━━━ MATERIAL SHOWN
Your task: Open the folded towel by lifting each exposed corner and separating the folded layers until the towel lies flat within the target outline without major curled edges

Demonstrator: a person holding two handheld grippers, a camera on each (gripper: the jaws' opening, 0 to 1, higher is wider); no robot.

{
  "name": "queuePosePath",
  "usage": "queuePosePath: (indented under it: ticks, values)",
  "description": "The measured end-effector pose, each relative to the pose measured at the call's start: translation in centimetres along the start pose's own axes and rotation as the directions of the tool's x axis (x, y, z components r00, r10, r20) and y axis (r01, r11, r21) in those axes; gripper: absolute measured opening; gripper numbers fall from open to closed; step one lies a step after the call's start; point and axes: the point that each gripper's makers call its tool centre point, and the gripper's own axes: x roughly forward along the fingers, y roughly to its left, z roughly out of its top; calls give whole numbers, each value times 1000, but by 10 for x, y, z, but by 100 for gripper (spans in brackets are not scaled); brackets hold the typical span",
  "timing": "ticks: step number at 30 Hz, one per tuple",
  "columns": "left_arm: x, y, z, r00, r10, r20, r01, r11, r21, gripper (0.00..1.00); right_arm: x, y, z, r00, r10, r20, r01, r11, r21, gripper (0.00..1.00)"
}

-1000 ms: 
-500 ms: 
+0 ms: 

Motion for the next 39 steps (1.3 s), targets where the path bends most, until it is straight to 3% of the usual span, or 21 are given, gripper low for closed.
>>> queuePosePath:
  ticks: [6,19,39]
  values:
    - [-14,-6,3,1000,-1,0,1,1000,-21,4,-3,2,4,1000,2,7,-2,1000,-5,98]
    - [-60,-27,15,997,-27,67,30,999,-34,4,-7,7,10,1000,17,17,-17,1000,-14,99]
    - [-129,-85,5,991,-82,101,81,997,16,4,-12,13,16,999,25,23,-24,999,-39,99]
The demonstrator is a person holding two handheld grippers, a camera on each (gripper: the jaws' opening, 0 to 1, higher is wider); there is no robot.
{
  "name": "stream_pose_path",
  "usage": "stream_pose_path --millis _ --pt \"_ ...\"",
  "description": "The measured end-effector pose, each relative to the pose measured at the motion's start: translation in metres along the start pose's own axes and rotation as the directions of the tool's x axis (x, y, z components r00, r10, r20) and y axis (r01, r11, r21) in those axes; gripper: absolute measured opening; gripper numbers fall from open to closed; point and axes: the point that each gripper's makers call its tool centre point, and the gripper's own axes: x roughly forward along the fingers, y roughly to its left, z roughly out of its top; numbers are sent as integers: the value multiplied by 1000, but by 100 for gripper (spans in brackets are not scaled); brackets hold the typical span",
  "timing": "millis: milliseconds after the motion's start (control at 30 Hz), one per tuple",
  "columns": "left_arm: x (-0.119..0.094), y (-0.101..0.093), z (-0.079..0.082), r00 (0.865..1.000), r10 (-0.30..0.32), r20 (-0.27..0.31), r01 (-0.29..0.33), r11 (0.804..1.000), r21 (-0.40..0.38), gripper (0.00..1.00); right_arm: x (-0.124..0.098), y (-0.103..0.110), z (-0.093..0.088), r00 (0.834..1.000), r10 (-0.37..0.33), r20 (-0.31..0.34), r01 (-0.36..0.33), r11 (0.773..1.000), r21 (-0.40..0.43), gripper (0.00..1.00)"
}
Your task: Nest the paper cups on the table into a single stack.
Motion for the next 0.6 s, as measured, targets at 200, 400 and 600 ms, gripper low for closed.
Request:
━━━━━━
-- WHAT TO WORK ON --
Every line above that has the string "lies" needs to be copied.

-- SOLUTION TO THE EXERCISE --
Your task: Open the folded towel by lifting each exposed corner and separating the folded layers until the towel lies flat within the target outline without major curled edges
  "description": "The measured end-effector pose, each relative to the pose measured at the call's start: translation in centimetres along the start pose's own axes and rotation as the directions of the tool's x axis (x, y, z components r00, r10, r20) and y axis (r01, r11, r21) in those axes; gripper: absolute measured opening; gripper numbers fall from open to closed; step one lies a step after the call's start; point and axes: the point that each gripper's makers call its tool centre point, and the gripper's own axes: x roughly forward along the fingers, y roughly to its left, z roughly out of its top; calls give whole numbers, each value times 1000, but by 10 for x, y, z, but by 100 for gripper (spans in brackets are not scaled); brackets hold the typical span",

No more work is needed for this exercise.